→ TASK
Starting with the line containing "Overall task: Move" and going on through the line containing "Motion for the", return the lines of the data below exactly, and only those.

>>>>>

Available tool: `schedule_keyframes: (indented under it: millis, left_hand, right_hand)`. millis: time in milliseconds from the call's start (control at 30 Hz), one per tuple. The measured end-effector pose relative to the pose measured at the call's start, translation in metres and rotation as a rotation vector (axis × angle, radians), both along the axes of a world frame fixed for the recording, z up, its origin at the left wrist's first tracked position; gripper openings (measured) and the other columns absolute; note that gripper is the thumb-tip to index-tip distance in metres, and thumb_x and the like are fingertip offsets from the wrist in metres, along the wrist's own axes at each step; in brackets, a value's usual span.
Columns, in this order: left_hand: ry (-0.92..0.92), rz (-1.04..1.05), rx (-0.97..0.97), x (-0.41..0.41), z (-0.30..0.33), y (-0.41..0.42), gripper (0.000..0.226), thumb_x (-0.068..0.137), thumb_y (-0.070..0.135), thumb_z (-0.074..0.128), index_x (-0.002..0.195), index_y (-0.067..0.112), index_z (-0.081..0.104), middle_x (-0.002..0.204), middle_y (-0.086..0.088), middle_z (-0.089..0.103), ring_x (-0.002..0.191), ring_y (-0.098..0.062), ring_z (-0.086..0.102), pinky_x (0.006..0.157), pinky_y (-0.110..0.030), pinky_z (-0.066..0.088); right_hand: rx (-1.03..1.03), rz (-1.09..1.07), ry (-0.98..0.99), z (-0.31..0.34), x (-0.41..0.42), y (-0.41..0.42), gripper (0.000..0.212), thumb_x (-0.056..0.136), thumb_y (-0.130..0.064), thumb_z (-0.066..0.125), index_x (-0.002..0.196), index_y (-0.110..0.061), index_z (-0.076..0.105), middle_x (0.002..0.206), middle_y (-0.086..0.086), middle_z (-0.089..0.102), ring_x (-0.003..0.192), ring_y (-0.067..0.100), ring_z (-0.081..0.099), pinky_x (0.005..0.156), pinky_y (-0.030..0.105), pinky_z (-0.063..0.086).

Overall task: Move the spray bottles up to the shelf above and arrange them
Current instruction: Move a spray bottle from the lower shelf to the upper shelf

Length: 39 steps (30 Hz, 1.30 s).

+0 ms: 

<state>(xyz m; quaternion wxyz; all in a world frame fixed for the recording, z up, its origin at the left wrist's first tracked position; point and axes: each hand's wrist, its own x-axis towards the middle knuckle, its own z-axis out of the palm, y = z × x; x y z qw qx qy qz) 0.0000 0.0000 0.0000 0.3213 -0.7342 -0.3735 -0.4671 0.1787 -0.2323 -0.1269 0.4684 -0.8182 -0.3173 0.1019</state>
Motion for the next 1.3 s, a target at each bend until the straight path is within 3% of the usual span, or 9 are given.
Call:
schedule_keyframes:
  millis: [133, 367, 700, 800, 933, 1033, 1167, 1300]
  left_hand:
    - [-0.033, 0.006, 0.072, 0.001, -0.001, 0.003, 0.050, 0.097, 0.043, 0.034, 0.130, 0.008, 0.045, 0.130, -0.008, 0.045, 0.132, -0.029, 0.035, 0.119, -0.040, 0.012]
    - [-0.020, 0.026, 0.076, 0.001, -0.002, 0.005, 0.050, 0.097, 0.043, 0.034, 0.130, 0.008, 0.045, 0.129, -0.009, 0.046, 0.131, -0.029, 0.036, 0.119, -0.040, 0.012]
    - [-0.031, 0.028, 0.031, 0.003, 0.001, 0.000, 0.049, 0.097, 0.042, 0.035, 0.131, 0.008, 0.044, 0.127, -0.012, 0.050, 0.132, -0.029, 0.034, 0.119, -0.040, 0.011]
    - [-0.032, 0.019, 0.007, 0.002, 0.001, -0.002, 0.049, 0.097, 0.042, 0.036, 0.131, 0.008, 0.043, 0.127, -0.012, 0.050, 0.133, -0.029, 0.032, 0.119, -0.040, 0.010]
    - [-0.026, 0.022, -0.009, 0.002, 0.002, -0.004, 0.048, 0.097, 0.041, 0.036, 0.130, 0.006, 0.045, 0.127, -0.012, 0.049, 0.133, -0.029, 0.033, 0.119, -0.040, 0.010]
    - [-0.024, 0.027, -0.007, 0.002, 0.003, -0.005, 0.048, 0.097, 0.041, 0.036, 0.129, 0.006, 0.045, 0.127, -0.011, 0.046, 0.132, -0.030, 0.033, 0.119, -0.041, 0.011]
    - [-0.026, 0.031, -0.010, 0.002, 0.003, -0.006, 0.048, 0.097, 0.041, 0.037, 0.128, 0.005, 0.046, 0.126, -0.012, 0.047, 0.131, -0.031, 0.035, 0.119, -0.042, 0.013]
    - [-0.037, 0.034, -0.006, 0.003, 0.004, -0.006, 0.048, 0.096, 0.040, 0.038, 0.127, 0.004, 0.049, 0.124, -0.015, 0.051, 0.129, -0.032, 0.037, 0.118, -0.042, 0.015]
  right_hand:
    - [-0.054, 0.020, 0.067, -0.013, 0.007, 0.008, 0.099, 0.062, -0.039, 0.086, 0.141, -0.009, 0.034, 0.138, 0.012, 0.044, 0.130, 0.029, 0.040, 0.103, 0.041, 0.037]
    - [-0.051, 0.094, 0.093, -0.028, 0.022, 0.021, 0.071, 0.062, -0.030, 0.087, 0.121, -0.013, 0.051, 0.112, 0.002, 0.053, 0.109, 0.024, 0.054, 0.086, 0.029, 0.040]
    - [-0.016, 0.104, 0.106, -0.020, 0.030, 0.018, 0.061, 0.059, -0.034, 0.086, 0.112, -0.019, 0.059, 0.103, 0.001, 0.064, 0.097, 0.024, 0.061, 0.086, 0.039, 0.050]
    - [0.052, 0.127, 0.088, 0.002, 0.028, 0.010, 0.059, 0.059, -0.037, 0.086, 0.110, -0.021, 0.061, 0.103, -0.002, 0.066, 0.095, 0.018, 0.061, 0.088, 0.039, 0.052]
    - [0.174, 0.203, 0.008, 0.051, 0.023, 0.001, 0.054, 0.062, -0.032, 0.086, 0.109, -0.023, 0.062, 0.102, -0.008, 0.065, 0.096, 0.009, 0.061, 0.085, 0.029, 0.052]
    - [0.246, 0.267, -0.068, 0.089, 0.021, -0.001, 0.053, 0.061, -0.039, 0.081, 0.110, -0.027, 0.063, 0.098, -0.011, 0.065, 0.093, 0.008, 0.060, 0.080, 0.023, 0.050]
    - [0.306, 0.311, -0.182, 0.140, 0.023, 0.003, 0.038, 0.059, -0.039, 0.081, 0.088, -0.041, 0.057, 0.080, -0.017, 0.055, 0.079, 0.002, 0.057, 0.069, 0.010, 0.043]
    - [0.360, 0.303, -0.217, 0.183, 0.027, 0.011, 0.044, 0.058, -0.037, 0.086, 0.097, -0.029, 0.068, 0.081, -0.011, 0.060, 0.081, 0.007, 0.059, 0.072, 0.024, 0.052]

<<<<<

→ RESPONSE
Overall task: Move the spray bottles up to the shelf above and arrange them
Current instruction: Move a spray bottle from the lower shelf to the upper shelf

Length: 39 steps (30 Hz, 1.30 s).

+0 ms: 

<state>(xyz m; quaternion wxyz; all in a world frame fixed for the recording, z up, its origin at the left wrist's first tracked position; point and axes: each hand's wrist, its own x-axis towards the middle knuckle, its own z-axis out of the palm, y = z × x; x y z qw qx qy qz) 0.0000 0.0000 0.0000 0.3213 -0.7342 -0.3735 -0.4671 0.1787 -0.2323 -0.1269 0.4684 -0.8182 -0.3173 0.1019</state>
Motion for the next 1.3 s, a target at each bend until the straight path is within 3% of the usual span, or 9 are given.

The exercise asks for nothing more.